En fait, il avait quelque chose de profondément européen, au sens noble du terme, qui explique peut-être son succès moindre en Israël. Il s’est récemment passé quelque chose d’assez joli sur le rapport de Rabbi Sacks à Israël. En avril dernier, en plein confinement et première vague de la COVID-19, le bureau de rabbi Sacks a contacté la journaliste et intellectuelle Sivan Rahav Meir pour organiser avec le Rabbi Sacks une rencontre musicale autour des chansons de la vedette israélienne religieuse Ishay Ribo. Cette rencontre sur Zoom, organisée pour faire ce que Rabbi Sacks a fait toute sa vie, à savoir toucher les gens là où ils sont, fut un franc succès. On y a découvert un rabbin à la sensibilité religieuse à fleur de peau, profonde, qui n’hésite pas à dire que la musique populaire le touche, qu’il y a dans la culture israélienne et ses réappropriations des textes juifs, et dans la culture du piyout (poème liturgique) quelque chose qui touche à la fois le cœur et la tête, qui émeut et qui fait penser. Rabbi Sacks a dit que lorsqu’il voyait Ishay Ribo chanter la foi et la faire ressentir à un public qui en majorité, ne l’avait pas, ça lui donnait des frissons, les spectateurs ont eu le sentiment qu’en fait, il parlait aussi un peu de lui et de son entreprise. Faire ressentir et penser la foi religieuse, le génie des textes juifs, à une audience mixte, où chacun reconnaitrait, qui de son monde, qui de l’altérité, le tout grâce à une transmission faite de bienveillance et de partage « I’m a poet and take poetic license. », « je suis un poète et je prends la liberté du poète » disait-il. Il y avait d’ailleurs une grande musicalité dans sa voix, ses modulations, son phrasé, une forme de perfection entre forme et fond rarement atteinte.
Pour revenir plus précisément sur la réception de Rabbi Sacks en Israël : il a eu pour des individus en questionnement, partout dans le monde et donc aussi en Israël, l’effet strictement inverse à celui d’un Yeshayahu Leibovitz, dont on dit, en riant à moitié, qu’il n’avait pas son pareil pour transformer un juif en questionnement en un athée convaincu.

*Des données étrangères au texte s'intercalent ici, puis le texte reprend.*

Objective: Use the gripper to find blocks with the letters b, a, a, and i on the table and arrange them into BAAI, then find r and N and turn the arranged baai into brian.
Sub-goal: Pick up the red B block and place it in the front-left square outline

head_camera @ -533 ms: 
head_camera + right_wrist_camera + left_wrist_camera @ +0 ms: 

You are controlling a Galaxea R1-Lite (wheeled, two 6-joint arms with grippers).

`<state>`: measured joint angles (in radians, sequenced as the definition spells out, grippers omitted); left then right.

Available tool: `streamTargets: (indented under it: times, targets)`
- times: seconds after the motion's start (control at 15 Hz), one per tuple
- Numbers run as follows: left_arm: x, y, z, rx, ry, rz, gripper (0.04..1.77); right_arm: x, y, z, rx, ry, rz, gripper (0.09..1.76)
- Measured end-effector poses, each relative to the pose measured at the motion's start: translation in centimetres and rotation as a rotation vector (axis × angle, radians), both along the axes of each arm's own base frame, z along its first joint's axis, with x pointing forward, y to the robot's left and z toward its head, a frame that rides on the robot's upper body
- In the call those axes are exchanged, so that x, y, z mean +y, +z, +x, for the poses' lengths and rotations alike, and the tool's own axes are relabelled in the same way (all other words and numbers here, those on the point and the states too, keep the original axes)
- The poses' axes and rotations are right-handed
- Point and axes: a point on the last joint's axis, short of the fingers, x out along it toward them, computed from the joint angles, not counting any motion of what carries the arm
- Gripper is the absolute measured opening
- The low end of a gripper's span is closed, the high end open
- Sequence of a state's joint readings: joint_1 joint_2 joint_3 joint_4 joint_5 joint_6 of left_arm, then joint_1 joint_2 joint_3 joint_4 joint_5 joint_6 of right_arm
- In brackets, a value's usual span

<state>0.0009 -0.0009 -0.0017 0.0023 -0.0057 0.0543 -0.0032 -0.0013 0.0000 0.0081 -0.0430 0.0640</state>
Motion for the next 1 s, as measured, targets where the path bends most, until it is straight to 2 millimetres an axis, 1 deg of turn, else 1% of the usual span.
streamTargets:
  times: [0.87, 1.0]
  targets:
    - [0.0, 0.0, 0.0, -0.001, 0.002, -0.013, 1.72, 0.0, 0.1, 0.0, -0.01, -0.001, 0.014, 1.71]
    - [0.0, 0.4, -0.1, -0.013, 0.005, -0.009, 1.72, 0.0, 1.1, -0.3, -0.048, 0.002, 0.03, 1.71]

Rabbi Sacks a eu pour beaucoup de Juifs et Juives de partout au monde, et donc encore une fois y compris en Israël, le rôle de celui qui ramène à la maison, qui ramène à la raison, qui donne des réponses structurées, fines, intelligentes cultivées à des questions vertigineuses de la foi et de la vie et qui permet de rester dans l’orthodoxie, de rester dans l’identité juive, qui convainc par ce qu’il dit et qui donne envie par ce qu’il est, son exemple personnel, sa droiture morale, sa hauteur philosophique et sa spiritualité vivace.

Le philosophe moral

Rabbi Sacks n’était pas juste un philosophe amateur, un philosophe pour non-philosophe ou un vulgarisateur, c’était aussi un philosophe pour les philosophes. La philosophie fut sa première formation à Oxbridge, la philosophie morale sa vocation, qui n’a d’ailleurs cessé de le poursuivre toute sa vie. Rabbi Sacks a eu comme doctoral advisor le grand éthicien britannique Bernard Williams, auteur du très grand classique sur la honte comme sentiment moral, Shame and Necessity. Il racontait leur relation tumultueuse sur fond d’opposition entre athéisme et croyance, mais ce qu’il disait surtout, c’est l’existence d’un langage commun, celui de la raison et de la justice : « La justice, c’est la raison appliquée à la vie morale. » Dans cette seule phrase, se lisent déjà quelques traits de sa philosophie morale : réaliste, robuste, rationaliste, exigeante.
Dans son dernier livre : Morality : Restoring the common good in divided times, il opérait une critique du marché et de l’État, dont la nature est d’augmenter leur pouvoir et la concurrence, là où la moralité est question de coopération, de responsabilité. Le marché et l’État parlent à l’intérêt égoïste là où la moralité parle du bien commun, je/nous. Ces arguments, qui semblent simples, ne le sont que parce qu’il y avait chez le Rabbi Sacks l’inlassable désir d’être compris, d’être clair, de ne pas jargonner. Toutefois pour qui a quelque culture des sujets qu’il évoquait, toute son écriture respire la culture immense, la réflexion philosophique, mais, et c’est là sa beauté, sans qu’on sente la sueur ni qu’on soit intimidé par sa plume. Une part non négligeable de son succès à une époque où relativisme moral et fondamentalisme semblent les seules options, la première pour les tièdes et la seconde pour les chauds, tient dans la simplicité et le bon sens de certaines de ses propositions. Face à une prolifération postmoderniste qui n’a plus de sol stable, rappeler inlassablement, les leçons philosophiques de la Thorah :

– L’Espoir, celui qui a fait vivre le peuple juif et que le peuple juif a fait vivre.
– La Liberté : si le déterminisme radical a raison, au nom de quoi se battre pour une société libre, la démocratie?
– La Dignité, intrinsèque de l’homme, du fait même qu’il est créature de Dieu.
– Le judaïsme, une religion et un peuple qui ne sont pas seulement des problèmes, mais proposent aussi des solutions.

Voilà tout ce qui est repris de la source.